The petition further alleged that the will had not been revoked, annulled, or canceled, and prayed that the copy attached be established and admitted to probate as a copy of a missing last will and testament.
The heirs and the administrator filed answer, denying the material allegations of the petition and alleging that the will was revoked by the deceased in some manner authorized by law during the time she was 'mentally sound.
The cause was heard before the county judge, and after hearing the evidence he found that the evidence did not sustain a finding of accidental loss or destruction and neither did it sustain a finding of fraudulent destruction thereof, and, by the entry of his order denying the prayer of the petition, *227necessarily found that the will was destroyed by the deceased in some manner authorized by law at a time when she was mentally sound.
The county judge, in dismissing the petition of appellees, recognized and applied the presumption that a will known to have been executed and retained in the possession of testatrix and not found after her death was presumptively destroyed by the testatrix for the purpose of revocation.

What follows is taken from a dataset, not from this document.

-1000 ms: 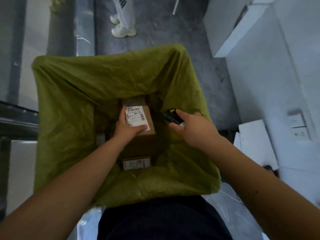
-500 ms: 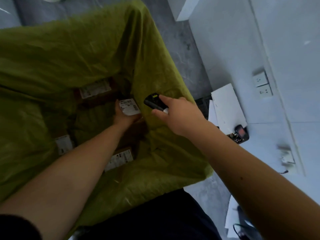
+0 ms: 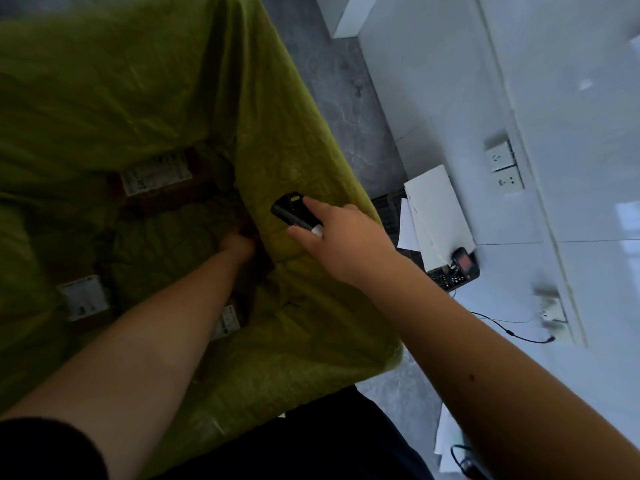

An appeal was taken to the Circuit Court of Pinellas County, and after hearing counsel and considering the cause, that court reversed the order of the county judge and directed that the copy attached to the petition be admitted to probate as the last will and testament of Carrie F. Evers, deceased.
The circuit Court, in reversing the county judge after reviewing the evidence, recognized the presumption, but held that it did not apply in this case for the reason that, according to his findings, the will was actually in existence at the time the testatrix became mentally incompetent and incapable of revoking the will.
The circuit court, in appeals from the probate court, is not authorized to pit its judgment as to the probative value of the evidence against that of the probate judge. If there is substantial evidence to support the findings of the probate judge and he did not misinterpret the legal effect of the evidence as a whole his decree should be affirmed.
The probate judge found that the record did not justify a finding that the will was accidentally lost or destroyed; neither did the record justify a finding that the will was wilfully and fraudulently destroyed. He impliedly found, by his order of dismissal, that there was ample opportunity for the testatrix, while the will was in her possession and while she was mentally sound, to destroy the will for the purpose of revocation. Having so found, he recognized and applied the presumption.
After review of all the record we find ample competent evidence to support the findings of the probate court and he did not misinterpret the legal effect of the evidence as a whole.
*228The judgment of the lower court is therefore—
Reversed.
THOMAS, C. J., ADAMS and BARNS, JJ., concur.